SUPPLIED ENTRIES:
..............................

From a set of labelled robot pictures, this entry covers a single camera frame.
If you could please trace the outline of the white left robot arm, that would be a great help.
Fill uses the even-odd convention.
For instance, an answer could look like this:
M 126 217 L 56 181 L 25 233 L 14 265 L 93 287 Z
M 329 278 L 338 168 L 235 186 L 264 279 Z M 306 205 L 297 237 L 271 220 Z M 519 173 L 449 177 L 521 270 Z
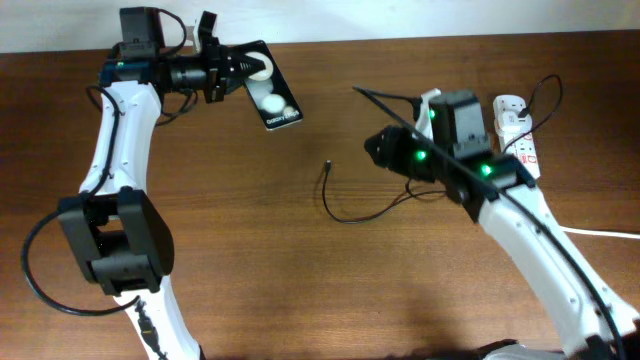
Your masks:
M 219 102 L 275 64 L 262 40 L 221 44 L 208 11 L 195 54 L 166 49 L 161 13 L 120 10 L 122 40 L 99 75 L 102 118 L 91 168 L 78 195 L 60 200 L 58 219 L 82 275 L 126 312 L 149 358 L 201 359 L 172 288 L 173 237 L 147 195 L 151 139 L 165 94 Z

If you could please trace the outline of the black Galaxy smartphone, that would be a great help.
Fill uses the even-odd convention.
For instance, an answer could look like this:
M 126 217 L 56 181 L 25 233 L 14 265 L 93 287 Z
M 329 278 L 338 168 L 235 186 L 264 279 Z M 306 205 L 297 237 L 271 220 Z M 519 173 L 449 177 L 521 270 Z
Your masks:
M 261 61 L 265 68 L 243 79 L 268 131 L 284 128 L 303 119 L 303 112 L 293 96 L 267 44 L 257 40 L 233 47 L 240 55 Z

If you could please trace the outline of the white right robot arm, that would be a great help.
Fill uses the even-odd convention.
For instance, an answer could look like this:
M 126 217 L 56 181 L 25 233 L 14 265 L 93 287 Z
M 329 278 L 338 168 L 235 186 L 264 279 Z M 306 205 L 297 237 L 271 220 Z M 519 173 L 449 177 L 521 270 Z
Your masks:
M 364 143 L 382 168 L 440 182 L 509 255 L 552 320 L 569 359 L 636 359 L 639 312 L 606 284 L 554 218 L 534 177 L 493 151 L 470 90 L 438 94 Z

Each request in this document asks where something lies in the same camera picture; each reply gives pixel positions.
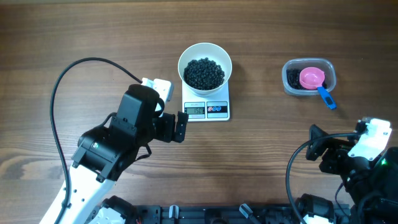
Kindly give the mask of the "pink scoop with blue handle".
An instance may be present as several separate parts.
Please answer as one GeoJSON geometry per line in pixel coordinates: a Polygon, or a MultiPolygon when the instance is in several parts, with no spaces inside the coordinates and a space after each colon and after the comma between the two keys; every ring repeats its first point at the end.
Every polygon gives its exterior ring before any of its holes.
{"type": "Polygon", "coordinates": [[[325,81],[325,72],[317,67],[304,68],[299,75],[300,84],[308,90],[317,90],[323,101],[331,110],[337,108],[332,96],[323,87],[325,81]]]}

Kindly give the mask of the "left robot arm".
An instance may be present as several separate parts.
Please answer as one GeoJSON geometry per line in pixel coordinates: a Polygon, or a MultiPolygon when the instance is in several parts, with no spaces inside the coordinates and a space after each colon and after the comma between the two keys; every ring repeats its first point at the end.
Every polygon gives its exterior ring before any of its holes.
{"type": "Polygon", "coordinates": [[[167,114],[156,107],[164,101],[152,88],[133,84],[118,111],[85,132],[78,140],[67,178],[42,223],[84,223],[91,211],[132,163],[141,159],[141,147],[156,139],[182,142],[188,114],[167,114]]]}

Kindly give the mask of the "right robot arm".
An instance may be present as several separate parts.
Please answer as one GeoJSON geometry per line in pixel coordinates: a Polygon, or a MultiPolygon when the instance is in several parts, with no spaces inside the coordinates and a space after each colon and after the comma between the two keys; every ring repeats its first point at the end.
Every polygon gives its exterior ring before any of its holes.
{"type": "Polygon", "coordinates": [[[306,158],[321,158],[322,172],[338,175],[354,202],[349,213],[338,215],[331,201],[304,194],[293,211],[301,223],[397,223],[397,148],[387,148],[389,122],[358,121],[354,132],[328,134],[311,125],[309,140],[294,154],[306,150],[306,158]]]}

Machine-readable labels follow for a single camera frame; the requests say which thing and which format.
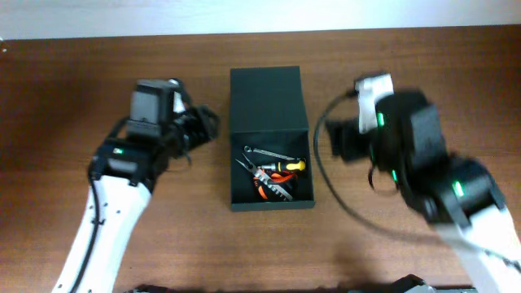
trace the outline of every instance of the wire
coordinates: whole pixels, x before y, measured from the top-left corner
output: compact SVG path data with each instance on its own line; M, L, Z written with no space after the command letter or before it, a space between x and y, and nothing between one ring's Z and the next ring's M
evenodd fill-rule
M94 220L92 221L92 223L94 224L94 228L92 229L92 235L90 235L89 246L87 247L85 257L83 258L83 263L81 264L80 272L78 273L76 281L72 286L71 293L75 293L81 284L81 280L83 278L83 275L85 274L87 265L89 264L90 255L92 254L92 251L94 249L94 244L96 243L96 236L98 235L99 228L99 197L92 176L92 164L89 166L89 169L87 170L87 177L89 179L89 184L92 188L92 197L94 199Z
M375 224L373 221L368 220L367 218L363 217L360 213L358 213L354 208L349 207L344 200L339 196L339 194L336 192L335 188L333 187L333 184L331 183L331 180L327 176L326 170L324 169L324 165L322 164L322 160L320 159L320 154L318 152L318 136L320 134L320 128L324 124L324 121L326 120L327 116L335 109L341 102L343 102L346 99L354 98L357 96L357 92L351 91L346 94L340 95L333 99L333 101L330 102L330 104L327 106L326 110L322 113L320 118L318 118L317 124L315 126L314 136L313 136L313 153L315 154L315 159L317 160L318 168L320 169L320 173L322 177L324 177L324 181L327 184L327 187L329 187L329 190L335 197L336 201L339 203L340 207L355 221L360 223L361 225L365 226L366 228L373 230L375 232L378 232L380 234L383 234L384 236L387 236L389 238L408 242L408 243L421 243L421 244L427 244L427 245L440 245L443 246L444 244L440 241L438 237L425 235L425 234L415 234L415 233L408 233L404 231L399 230L392 230L389 228L382 227L378 224ZM500 253L497 253L495 251L489 250L485 247L480 247L475 245L474 243L465 242L462 240L451 240L450 244L452 246L458 246L465 249L470 249L472 251L483 251L489 256L495 256L499 259L501 259L505 265L514 267L519 273L521 273L521 264L517 260L511 260L505 256L503 256Z

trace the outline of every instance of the wooden table
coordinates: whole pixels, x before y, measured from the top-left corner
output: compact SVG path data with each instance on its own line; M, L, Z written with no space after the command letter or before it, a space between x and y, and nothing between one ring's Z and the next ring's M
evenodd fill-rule
M85 168L120 117L138 78L178 77L223 120L221 136L166 173L129 241L115 291L141 283L177 289L274 290L339 282L468 284L450 249L402 243L339 208L313 161L311 210L233 213L228 117L230 68L300 65L312 127L363 73L392 73L434 102L448 147L485 163L521 228L521 27L121 37L8 42L0 55L0 284L50 291L76 235ZM333 116L357 114L355 102ZM366 181L368 161L320 152L344 200L381 226L432 234L401 197ZM184 168L175 161L171 168Z

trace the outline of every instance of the open box
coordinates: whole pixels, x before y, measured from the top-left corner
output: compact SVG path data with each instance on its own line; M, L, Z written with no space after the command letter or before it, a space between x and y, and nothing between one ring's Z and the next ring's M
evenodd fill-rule
M312 208L315 205L309 155L309 126L299 67L239 68L230 71L231 209L260 211ZM292 201L267 202L255 189L252 174L237 160L243 153L256 165L280 161L271 156L244 152L250 146L303 158L306 169L298 173Z

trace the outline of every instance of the white wall
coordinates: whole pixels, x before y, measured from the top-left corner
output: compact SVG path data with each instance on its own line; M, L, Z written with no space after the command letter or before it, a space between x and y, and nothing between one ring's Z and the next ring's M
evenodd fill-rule
M521 23L519 0L4 0L4 39Z

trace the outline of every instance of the screwdriver
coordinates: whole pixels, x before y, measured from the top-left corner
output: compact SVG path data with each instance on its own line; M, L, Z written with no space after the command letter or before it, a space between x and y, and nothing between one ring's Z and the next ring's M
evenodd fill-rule
M272 163L262 165L261 168L264 170L272 171L303 171L306 168L306 163L303 160L288 160L284 162Z

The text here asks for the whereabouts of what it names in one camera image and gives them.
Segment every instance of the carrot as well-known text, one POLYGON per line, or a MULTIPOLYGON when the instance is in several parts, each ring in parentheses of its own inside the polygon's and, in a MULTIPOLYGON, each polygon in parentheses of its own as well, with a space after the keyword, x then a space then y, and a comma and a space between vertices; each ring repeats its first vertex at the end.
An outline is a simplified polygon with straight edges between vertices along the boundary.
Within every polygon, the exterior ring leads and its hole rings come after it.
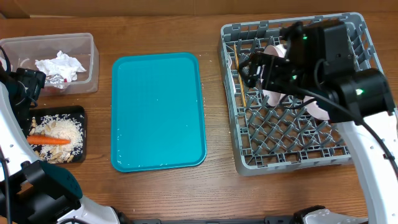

..............................

WHAT TO WORK ON: Search the data above for lines holding "white" and copy each of them.

RESPONSE TO THE TASK:
If you could please trace the outline of the white left robot arm, that would be a great help.
If you could please trace the outline of the white right robot arm, that would be a great help.
trace the outline of every instance of the white wall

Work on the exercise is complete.